With some of the clan militia who used to run the lawless city fighting alongside the Islamists, the violence has left a ceasefire between the Ethiopian military and the city’s main clan, the Hawiye, in tatters.

Local broadcaster Shabelle said machine-gun fire was echoing since dawn around the area of Mogadishu’s football stadium, where Ethiopian soldiers and insurgents had dug trenches just a few metres from each other.

”The sound of heavy artilleries could be heard in all parts of the capital city while panic-stricken civilians are still fleeing from the city,” Shabelle said on its website.

The private media network added that at least 30 people had died in Thursday’s fighting. Reuters verified at least 28.

Reconciliation?

Prime Minister Ali Mohamed Gedi said, however, that a reconciliation conference scheduled to start in mid-April was still on track.
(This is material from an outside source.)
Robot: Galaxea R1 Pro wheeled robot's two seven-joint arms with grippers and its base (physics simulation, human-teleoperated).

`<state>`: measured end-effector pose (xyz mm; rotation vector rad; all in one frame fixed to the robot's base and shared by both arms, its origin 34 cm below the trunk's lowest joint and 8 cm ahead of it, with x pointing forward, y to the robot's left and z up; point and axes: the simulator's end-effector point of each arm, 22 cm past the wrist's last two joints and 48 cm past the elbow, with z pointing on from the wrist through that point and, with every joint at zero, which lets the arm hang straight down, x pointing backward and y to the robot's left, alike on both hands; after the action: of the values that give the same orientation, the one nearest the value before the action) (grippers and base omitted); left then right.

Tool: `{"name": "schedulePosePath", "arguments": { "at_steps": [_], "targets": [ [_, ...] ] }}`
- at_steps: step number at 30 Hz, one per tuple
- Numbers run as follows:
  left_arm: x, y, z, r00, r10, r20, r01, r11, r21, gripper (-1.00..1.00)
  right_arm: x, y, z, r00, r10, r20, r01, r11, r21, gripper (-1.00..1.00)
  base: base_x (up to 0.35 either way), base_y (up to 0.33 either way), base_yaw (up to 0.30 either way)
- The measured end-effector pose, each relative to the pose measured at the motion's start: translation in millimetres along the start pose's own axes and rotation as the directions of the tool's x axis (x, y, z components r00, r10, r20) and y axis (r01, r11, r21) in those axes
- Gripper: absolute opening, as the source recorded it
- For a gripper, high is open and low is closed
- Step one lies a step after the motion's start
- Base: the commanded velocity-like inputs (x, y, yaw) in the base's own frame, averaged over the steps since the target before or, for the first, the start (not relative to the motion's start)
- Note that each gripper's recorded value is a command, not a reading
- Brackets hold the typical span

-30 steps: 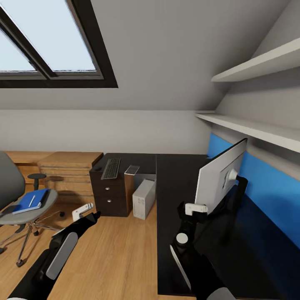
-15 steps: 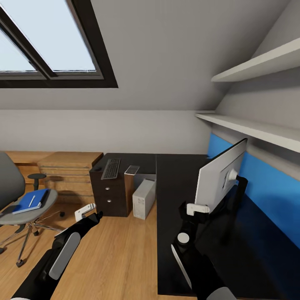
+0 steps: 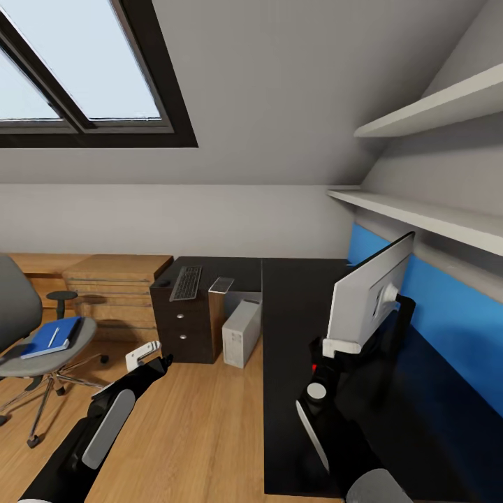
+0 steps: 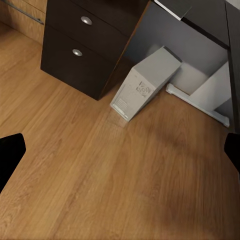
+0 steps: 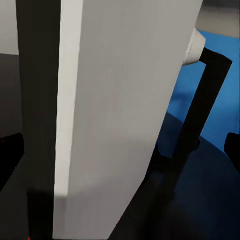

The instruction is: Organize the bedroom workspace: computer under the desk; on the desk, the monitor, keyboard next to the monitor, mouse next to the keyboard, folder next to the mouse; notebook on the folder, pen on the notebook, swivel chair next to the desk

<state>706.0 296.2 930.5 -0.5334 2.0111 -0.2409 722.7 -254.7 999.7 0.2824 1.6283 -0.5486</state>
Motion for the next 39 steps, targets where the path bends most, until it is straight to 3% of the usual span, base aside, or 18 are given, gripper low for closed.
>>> {"name": "schedulePosePath", "arguments": {
  "at_steps": [16,21,26,39],
  "targets": [
    [0,0,0.0,1.0,0.001,-0.001,-0.001,1.0,0.0,1.0,0,0,11.5,1.0,0.026,-0.002,-0.026,1.0,0.003,1.0,0.027,0.017,0.0],
    [2,-2,0.3,1.0,0.004,-0.005,-0.004,1.0,0.002,1.0,0,0,11.7,1.0,0.025,-0.001,-0.025,1.0,0.004,1.0,-0.16,-0.167,0.0],
    [13,-16,-0.4,0.999,0.044,-0.02,-0.043,0.999,0.028,1.0,-1,-1,11.6,1.0,0.025,0.0,-0.025,1.0,0.004,1.0,-0.05,-0.062,0.0],
    [15,-18,-0.1,0.999,0.05,-0.023,-0.049,0.998,0.03,1.0,0,0,11.8,1.0,0.024,-0.002,-0.024,1.0,0.004,1.0,-0.212,-0.204,0.0]
  ]
}}
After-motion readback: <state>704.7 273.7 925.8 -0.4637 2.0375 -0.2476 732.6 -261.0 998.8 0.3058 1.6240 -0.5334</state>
Moderate Islamists would be invited, he said.

”Those who renounce violence and recognise the Transitional Federal Charter can participate,” he told the BBC from Riyadh, referring to the charter under which his government was established in neighbouring Kenya in 2004.

The mandate for the government, which was set up in the 14th attempt to restore central rule to Somalia since 1991, runs out in 2009, after which in theory there should be elections.

Gedi denied security was deteriorating even further in Mogadishu. ”This is what the mass media is spreading, but the reality is different,” he said.

But reporters are witnessing ever more violent scenes.

On Thursday, Reuters staff saw helicopters firing on buildings and spoke to witnesses in a mosque hit by a mortar that decapitated a teenager and killed a baby taking refuge.

In another grisly scene on Thursday, local journalist Osman Gabayre said he came across five dead civilians and the wreck of an Ethiopian army truck with 17 dead soldiers inside. Mobs dragged some of the corpses through the streets with ropes.

The African Union (AU) has sent 1 200 Ugandan troops to help pacify Somalia. But they have also been attacked in a nation that defied a United Nations-United States peacekeeping mission in the early 1990s.

Other African nations are baulking at sending further troops needed to boost the AU force to its planned strength of 8 000.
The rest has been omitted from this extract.